Personal information
- Born: 16 September 2001 (age 24) Dublin, Ireland
- Height: 150 cm (4 ft 11 in)

Sport
- Sport: Boxing
- Weight class: Light flyweight, Flyweight
- Club: Enniskerry Boxing Club

Medal record
Women's amateur boxing
Representing Ireland
European Youth Boxing Championships
| Gold medal – first place | 2018 Roseto degli Abruzzi Italy | 48 kg |
| Bronze medal – third place | 2019 Sofia Bulgaria | 48 kg |
European Junior Boxing Championships
| Gold medal – first place | 2017 Sofia Bulgaria | 48 kg |

= Daina Moorehouse =

Irish boxer (born 2001)

Daina Moorehouse (born 16 September 2001) is an Irish amateur boxer who won gold medals at light flyweight at the 2017 European Junior Boxing Championships and the 2018 European Youth Boxing Championships.
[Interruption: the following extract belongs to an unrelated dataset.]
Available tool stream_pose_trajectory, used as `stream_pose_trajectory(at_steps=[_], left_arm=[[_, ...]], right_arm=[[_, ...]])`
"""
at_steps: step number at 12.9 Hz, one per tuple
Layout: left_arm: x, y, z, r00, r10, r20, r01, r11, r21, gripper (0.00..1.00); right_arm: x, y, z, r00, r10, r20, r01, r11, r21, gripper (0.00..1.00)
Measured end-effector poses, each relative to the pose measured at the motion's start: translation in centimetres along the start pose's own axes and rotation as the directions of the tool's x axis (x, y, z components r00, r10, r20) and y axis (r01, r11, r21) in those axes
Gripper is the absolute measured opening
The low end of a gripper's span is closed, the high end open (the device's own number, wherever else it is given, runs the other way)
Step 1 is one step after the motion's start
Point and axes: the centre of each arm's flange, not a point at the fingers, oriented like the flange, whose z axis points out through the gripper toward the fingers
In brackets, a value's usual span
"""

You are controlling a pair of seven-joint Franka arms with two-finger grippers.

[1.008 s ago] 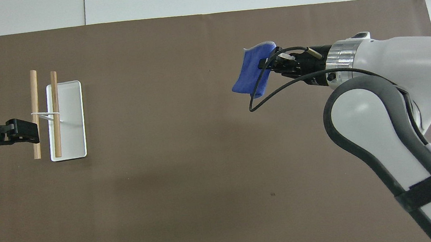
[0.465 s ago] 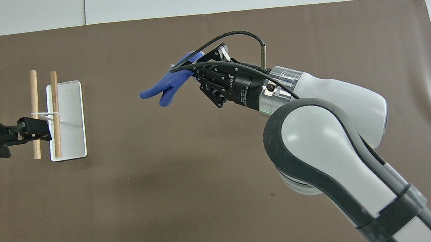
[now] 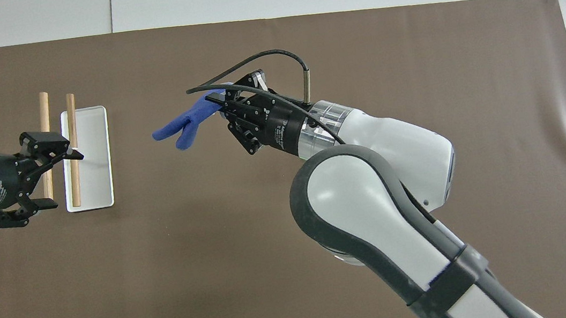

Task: Right arm passes towel to left arm to hang
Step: 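Carry the towel toward the rack while the left gripper reaches out, then close the left gripper on the towel held by the right gripper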

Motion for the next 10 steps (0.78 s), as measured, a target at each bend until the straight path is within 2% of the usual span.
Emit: stream_pose_trajectory(at_steps=[3, 5, 8, 10], left_arm=[[-0.7, 0.9, 0.6, 0.983, -0.185, 0.003, 0.184, 0.981, -0.067, 1.0], [-2.2, 1.8, 1.9, 0.956, -0.295, -0.007, 0.292, 0.95, -0.113, 1.0], [-5.4, 3.3, 3.6, 0.937, -0.348, -0.012, 0.342, 0.925, -0.167, 1.0], [-6.2, 4.0, 3.6, 0.928, -0.374, -0.012, 0.363, 0.908, -0.207, 1.0]], right_arm=[[0.2, 0.6, 0.5, 0.997, 0.08, 0.019, -0.081, 0.997, 0.017, 0.04], [0.0, 1.2, 0.7, 0.993, 0.119, 0.004, -0.119, 0.992, 0.04, 0.04], [-1.6, 2.8, 1.7, 0.993, 0.116, -0.002, -0.116, 0.993, 0.033, 0.04], [-2.0, 3.0, 1.9, 0.994, 0.113, 0.001, -0.113, 0.993, 0.03, 0.04]])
She also represented Ireland at the 2024 Summer Olympics.

==Career==
Moorehouse started boxing aged 11 and claimed her first Irish age-group title in 2015.
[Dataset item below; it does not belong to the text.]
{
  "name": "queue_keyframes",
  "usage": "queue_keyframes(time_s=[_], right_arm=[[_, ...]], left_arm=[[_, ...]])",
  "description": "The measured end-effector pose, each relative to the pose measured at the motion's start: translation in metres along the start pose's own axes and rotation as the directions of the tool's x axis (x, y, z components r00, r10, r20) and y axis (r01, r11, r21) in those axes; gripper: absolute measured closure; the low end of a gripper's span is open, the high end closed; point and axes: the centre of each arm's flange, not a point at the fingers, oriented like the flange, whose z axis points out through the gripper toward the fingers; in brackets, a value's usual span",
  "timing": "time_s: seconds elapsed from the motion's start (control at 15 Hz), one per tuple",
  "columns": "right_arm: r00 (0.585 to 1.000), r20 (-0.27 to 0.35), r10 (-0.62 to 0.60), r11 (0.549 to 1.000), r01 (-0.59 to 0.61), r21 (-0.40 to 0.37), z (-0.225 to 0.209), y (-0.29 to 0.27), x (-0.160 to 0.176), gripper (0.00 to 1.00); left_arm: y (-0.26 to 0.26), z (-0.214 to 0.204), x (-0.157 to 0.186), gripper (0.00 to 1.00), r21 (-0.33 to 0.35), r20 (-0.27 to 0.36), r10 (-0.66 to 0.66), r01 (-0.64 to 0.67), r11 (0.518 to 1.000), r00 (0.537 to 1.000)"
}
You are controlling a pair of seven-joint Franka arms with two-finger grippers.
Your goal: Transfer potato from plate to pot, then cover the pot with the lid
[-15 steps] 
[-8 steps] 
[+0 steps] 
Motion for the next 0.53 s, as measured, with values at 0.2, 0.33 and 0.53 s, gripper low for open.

Fighting at light flyweight, she won a gold medal at the 2017 European Junior Boxing Championships in Sofia, Bulgaria, defeating England's Simran Kaur in the final.
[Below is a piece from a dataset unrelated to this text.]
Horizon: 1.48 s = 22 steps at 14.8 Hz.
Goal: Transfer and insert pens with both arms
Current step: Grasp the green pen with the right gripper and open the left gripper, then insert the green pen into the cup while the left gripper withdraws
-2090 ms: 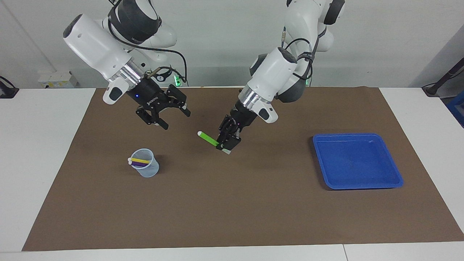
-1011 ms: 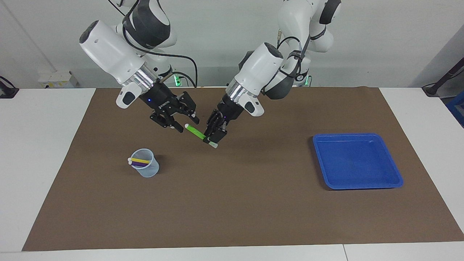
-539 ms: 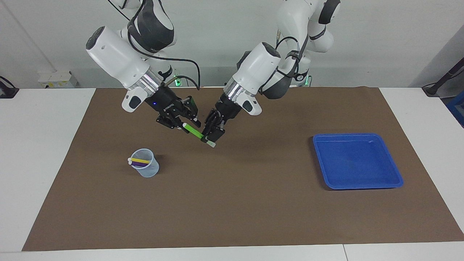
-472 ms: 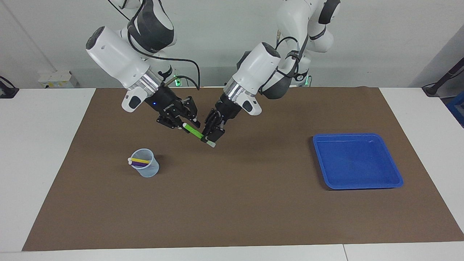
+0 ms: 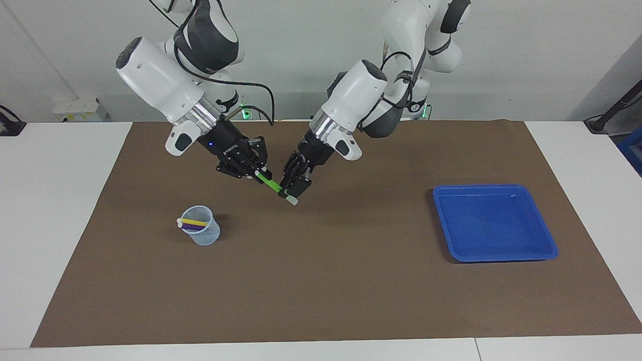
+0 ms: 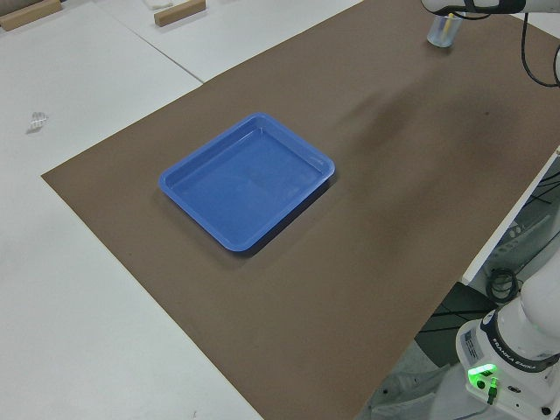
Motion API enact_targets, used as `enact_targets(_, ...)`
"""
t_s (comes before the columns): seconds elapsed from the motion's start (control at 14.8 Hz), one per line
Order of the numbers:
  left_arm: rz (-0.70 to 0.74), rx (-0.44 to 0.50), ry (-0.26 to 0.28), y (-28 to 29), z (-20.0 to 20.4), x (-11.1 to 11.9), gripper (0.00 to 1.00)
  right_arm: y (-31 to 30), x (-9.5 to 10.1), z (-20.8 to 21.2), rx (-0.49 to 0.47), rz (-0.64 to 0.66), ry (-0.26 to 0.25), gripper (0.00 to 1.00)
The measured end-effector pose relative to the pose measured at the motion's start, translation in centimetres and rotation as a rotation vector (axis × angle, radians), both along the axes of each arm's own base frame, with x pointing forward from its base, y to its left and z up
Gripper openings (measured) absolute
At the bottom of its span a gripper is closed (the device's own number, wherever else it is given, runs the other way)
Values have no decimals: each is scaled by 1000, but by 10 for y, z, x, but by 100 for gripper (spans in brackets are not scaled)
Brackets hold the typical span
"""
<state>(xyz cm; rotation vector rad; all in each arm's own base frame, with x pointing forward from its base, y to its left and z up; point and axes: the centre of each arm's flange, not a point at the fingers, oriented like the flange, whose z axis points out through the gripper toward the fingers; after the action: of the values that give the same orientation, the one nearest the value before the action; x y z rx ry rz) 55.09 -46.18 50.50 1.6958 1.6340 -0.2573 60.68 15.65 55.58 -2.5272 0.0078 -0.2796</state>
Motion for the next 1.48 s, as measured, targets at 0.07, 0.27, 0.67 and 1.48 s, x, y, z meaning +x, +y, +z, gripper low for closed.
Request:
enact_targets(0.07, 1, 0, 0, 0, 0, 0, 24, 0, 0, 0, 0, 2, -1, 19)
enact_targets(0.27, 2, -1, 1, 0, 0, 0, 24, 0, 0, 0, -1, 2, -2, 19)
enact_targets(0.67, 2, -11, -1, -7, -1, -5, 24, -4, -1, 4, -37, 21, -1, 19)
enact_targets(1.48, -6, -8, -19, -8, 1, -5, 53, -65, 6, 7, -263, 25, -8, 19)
Moorehouse claimed gold at the 2018 European Youth Boxing Championships beating Russia's Kseniia Beschastnova on a 4–1 split decision to top the podium in Roseto degli Abruzzi, Italy.

She had to settle for bronze at the 2019 European Youth Championships in Sofia, Bulgaria.

In November 2019, Moorehouse won her first Irish national elite title, beating Shannon Sweeney by unanimous decision in the final.

Moving up a weight division to flyweight for her first major senior international competition, she lost in the quarter-finals at the 2023 European Games in Poland, going down via split decision to France's Wassila Lkhadiri.

Having lost out at the World Boxing Olympic Qualification Tournament 1 in Italy in March 2024, Moorehouse finally secured her place at the 2024 Summer Olympics at the World Olympic Qualification Tournament 2 in Thailand in June 2024, overcoming a point deduction to defeat Zlatislava Genadieva Chukanova from Bulgaria by split decision in the crucial bout.

Moorehouse's Olympic place was officially confirmed when Ireland named their boxing team on 28 June 2024. She was given a bye into the second round where she lost to 2023 European Games silver medalist Wassila Lkhadiri from France by 4:1 split decision.

Moorehouse was selected for the 2025 IBA Women's World Boxing Championships in Niš, Serbia. She was given a bye through to the second round where she faced the competition's eighth seed Hu Meiyi from China. Moorehouse lost via 4:1 split decision.

She was selected to represent Ireland in the 51 kg category at the World Boxing Championships in Liverpool, England, in September 2025. Moorehouse lost in the first round to Spain's Laura Fuertes Fernández by 3:2 split decision.